### YOUR GOAL:
Word for word, write the records out again, but omit each picture.
+++++
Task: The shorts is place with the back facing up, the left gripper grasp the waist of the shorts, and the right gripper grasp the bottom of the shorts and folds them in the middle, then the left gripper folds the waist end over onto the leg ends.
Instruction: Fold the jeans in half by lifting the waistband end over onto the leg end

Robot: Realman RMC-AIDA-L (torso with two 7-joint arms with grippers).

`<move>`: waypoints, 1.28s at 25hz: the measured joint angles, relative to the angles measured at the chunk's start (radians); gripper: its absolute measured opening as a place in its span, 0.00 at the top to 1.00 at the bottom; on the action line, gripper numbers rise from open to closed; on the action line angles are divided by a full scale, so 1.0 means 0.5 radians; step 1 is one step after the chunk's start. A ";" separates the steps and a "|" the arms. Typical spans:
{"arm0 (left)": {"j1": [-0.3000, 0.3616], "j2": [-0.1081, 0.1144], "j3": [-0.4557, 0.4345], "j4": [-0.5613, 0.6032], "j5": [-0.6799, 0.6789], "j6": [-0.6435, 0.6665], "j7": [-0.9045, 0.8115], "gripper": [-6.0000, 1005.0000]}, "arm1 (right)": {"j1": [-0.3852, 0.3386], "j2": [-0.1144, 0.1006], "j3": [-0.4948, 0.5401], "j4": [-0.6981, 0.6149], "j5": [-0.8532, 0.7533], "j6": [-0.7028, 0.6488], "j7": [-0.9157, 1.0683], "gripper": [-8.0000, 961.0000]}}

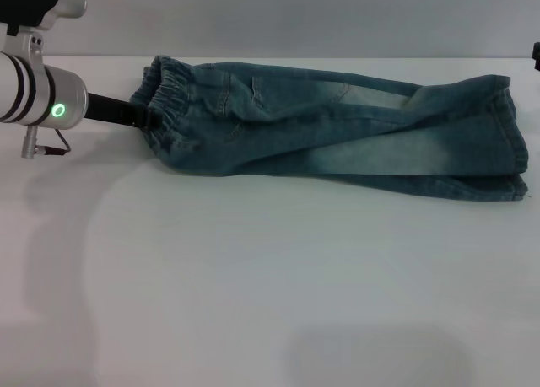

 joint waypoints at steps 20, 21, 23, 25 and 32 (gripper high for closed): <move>0.068 -0.046 -0.001 0.326 0.000 0.055 0.003 0.92 | 0.025 -0.004 -0.022 0.063 -0.013 -0.013 0.000 0.39; 0.069 -0.047 -0.001 0.349 0.000 0.071 0.003 0.92 | 0.033 -0.005 -0.023 0.075 -0.016 -0.011 0.000 0.39; 0.068 -0.050 0.001 0.412 -0.002 0.118 0.003 0.92 | 0.065 -0.007 -0.025 0.111 -0.019 -0.007 0.000 0.39; 0.062 -0.053 0.016 0.454 -0.007 0.148 0.003 0.92 | 0.076 -0.008 -0.030 0.123 -0.020 -0.006 0.000 0.39; 0.047 -0.060 0.158 0.632 -0.031 0.174 -0.026 0.92 | 0.215 -0.008 -0.177 0.248 -0.022 0.092 0.000 0.39</move>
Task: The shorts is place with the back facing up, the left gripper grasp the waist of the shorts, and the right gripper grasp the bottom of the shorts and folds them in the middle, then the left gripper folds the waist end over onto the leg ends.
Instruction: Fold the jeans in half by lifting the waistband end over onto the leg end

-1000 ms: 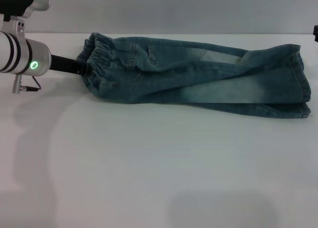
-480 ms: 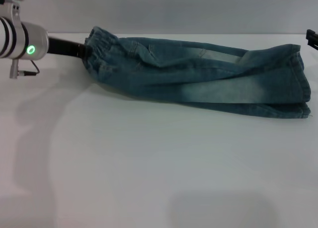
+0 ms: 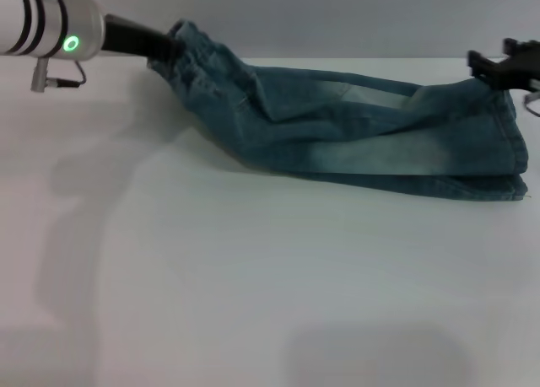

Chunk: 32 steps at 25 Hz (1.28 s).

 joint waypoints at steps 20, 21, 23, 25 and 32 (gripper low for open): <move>-0.132 -0.003 0.153 0.370 -0.150 0.072 -0.003 0.92 | 0.349 0.019 -0.482 0.274 0.015 0.154 0.022 0.39; -0.135 -0.002 0.153 0.377 -0.150 0.075 -0.003 0.92 | 0.352 0.019 -0.491 0.278 0.015 0.158 0.022 0.39; -0.145 -0.002 0.154 0.394 -0.150 0.078 -0.003 0.92 | 0.353 0.019 -0.509 0.279 0.015 0.168 0.023 0.39; -0.154 -0.002 0.154 0.413 -0.150 0.084 -0.003 0.92 | 0.356 0.022 -0.542 0.280 0.015 0.214 0.023 0.39; -0.187 -0.003 0.155 0.448 -0.150 0.106 -0.004 0.92 | 0.382 0.025 -0.572 0.316 0.016 0.301 0.024 0.39</move>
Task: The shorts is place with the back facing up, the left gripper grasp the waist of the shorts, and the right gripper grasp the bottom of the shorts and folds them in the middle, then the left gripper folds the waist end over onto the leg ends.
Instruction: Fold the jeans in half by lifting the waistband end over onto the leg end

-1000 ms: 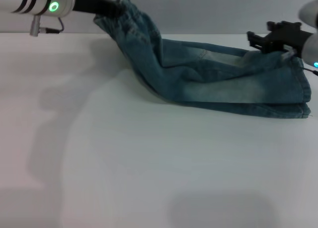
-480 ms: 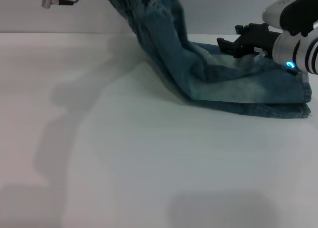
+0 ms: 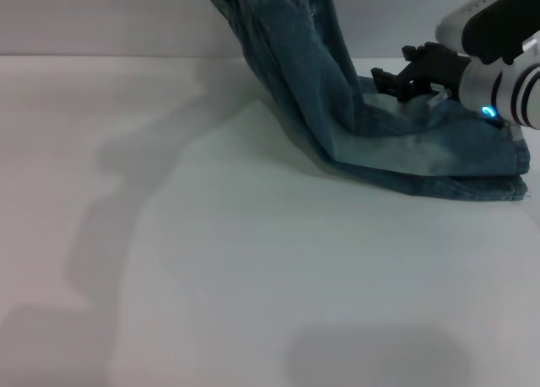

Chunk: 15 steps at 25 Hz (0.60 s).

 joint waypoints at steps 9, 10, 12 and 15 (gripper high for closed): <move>-0.050 -0.004 0.034 0.013 -0.027 0.007 -0.003 0.92 | 0.084 0.013 -0.231 0.044 0.012 -0.025 0.168 0.39; -0.052 -0.006 0.045 0.019 -0.032 0.007 -0.004 0.92 | 0.087 0.012 -0.286 0.036 0.012 -0.026 0.211 0.39; -0.052 -0.006 0.045 0.019 -0.032 0.007 -0.004 0.92 | 0.098 0.011 -0.392 0.018 0.012 -0.026 0.279 0.39; -0.061 -0.009 0.064 0.051 -0.075 0.007 -0.004 0.92 | 0.129 0.010 -0.492 0.009 0.012 -0.026 0.331 0.39</move>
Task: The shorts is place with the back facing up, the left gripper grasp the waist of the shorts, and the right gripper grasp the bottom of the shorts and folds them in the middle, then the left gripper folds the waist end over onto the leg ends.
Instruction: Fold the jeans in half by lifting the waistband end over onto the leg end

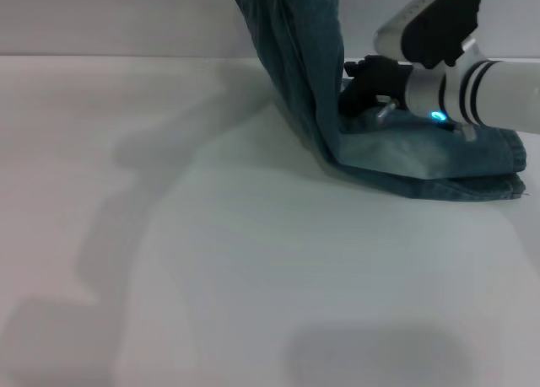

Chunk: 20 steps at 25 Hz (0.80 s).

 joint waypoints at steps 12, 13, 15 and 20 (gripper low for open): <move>-0.002 0.002 0.038 0.028 -0.008 -0.005 0.017 0.92 | 0.036 -0.001 -0.226 -0.154 0.000 -0.260 0.199 0.39; -0.001 0.002 0.038 0.028 -0.008 -0.005 0.019 0.92 | 0.037 -0.002 -0.296 -0.191 -0.001 -0.284 0.259 0.39; -0.001 0.002 0.038 0.028 -0.008 -0.007 0.024 0.92 | 0.038 -0.003 -0.357 -0.214 -0.007 -0.291 0.306 0.39; 0.000 0.002 0.039 0.025 -0.008 -0.009 0.029 0.92 | 0.048 -0.006 -0.420 -0.225 -0.017 -0.304 0.345 0.40</move>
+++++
### REPLY:
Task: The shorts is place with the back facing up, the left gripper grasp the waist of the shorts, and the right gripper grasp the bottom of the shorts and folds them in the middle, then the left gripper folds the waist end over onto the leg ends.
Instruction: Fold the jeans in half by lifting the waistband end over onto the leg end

Robot: Realman RMC-AIDA-L (torso with two 7-joint arms with grippers).

`<move>`: waypoints, 1.28s at 25hz: the measured joint angles, relative to the angles measured at the chunk's start (radians); gripper: its absolute measured opening as a place in its span, 0.00 at the top to 1.00 at the bottom; on the action line, gripper numbers rise from open to closed; on the action line angles are divided by a full scale, so 1.0 means 0.5 radians; step 1 is one step after the chunk's start. A ";" separates the steps and a "|" the arms. Typical spans:
{"arm0 (left)": {"j1": [-0.3000, 0.3616], "j2": [-0.1081, 0.1144], "j3": [-0.4557, 0.4345], "j4": [-0.5613, 0.6032], "j5": [-0.6799, 0.6789], "j6": [-0.6435, 0.6665], "j7": [-0.9045, 0.8115], "gripper": [-6.0000, 1005.0000]}, "arm1 (right)": {"j1": [-0.3852, 0.3386], "j2": [-0.1144, 0.1006], "j3": [-0.4948, 0.5401], "j4": [-0.6981, 0.6149], "j5": [-0.8532, 0.7533], "j6": [-0.7028, 0.6488], "j7": [-0.9157, 1.0683], "gripper": [-8.0000, 961.0000]}}


 joint waypoints at steps 20, 21, 23, 25 and 32 (gripper high for closed): <move>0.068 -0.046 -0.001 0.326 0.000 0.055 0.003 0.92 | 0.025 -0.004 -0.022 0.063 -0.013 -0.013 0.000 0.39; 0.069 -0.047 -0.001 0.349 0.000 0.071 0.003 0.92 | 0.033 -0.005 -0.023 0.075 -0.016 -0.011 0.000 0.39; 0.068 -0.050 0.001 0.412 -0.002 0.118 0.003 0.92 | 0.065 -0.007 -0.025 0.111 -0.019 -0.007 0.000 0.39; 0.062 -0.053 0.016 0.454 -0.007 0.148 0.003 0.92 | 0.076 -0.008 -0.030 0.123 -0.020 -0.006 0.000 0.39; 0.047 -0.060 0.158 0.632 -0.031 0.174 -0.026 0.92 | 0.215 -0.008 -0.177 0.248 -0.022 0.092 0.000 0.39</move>
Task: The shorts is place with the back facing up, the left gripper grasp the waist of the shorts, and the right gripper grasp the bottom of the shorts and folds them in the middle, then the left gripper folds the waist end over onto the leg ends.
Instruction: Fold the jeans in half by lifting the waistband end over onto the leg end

-1000 ms: 
-480 ms: 
+0 ms: 

Chunk: 32 steps at 25 Hz (1.28 s).

 joint waypoints at steps 20, 21, 23, 25 and 32 (gripper low for open): <move>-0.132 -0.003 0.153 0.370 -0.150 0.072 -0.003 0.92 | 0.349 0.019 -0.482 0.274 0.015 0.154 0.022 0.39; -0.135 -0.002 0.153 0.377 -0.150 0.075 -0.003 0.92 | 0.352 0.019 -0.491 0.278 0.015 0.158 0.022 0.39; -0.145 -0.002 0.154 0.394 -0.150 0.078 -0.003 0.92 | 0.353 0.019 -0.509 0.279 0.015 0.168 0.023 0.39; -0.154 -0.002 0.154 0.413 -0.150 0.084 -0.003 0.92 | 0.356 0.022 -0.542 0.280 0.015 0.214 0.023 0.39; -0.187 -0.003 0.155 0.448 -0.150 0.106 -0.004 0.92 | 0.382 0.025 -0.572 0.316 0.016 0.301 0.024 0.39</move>
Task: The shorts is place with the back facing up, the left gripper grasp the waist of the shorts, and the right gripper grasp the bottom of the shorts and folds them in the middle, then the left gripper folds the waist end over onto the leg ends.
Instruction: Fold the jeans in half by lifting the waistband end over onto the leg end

-1000 ms: 
-480 ms: 
+0 ms: 

Chunk: 15 steps at 25 Hz (0.60 s).

 joint waypoints at steps 9, 10, 12 and 15 (gripper high for closed): <move>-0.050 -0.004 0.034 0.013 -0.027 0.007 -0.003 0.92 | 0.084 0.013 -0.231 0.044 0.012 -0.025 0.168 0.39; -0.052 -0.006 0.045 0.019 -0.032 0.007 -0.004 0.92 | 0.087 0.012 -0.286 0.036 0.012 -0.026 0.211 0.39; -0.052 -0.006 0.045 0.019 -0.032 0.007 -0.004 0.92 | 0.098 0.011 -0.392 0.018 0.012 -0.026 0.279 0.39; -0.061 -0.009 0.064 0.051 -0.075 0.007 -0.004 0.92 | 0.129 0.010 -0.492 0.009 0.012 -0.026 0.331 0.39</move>
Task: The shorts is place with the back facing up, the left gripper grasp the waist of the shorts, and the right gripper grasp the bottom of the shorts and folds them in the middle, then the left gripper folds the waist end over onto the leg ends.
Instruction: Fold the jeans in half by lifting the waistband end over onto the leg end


Chunk: 20 steps at 25 Hz (0.80 s).

 joint waypoints at steps 12, 13, 15 and 20 (gripper low for open): <move>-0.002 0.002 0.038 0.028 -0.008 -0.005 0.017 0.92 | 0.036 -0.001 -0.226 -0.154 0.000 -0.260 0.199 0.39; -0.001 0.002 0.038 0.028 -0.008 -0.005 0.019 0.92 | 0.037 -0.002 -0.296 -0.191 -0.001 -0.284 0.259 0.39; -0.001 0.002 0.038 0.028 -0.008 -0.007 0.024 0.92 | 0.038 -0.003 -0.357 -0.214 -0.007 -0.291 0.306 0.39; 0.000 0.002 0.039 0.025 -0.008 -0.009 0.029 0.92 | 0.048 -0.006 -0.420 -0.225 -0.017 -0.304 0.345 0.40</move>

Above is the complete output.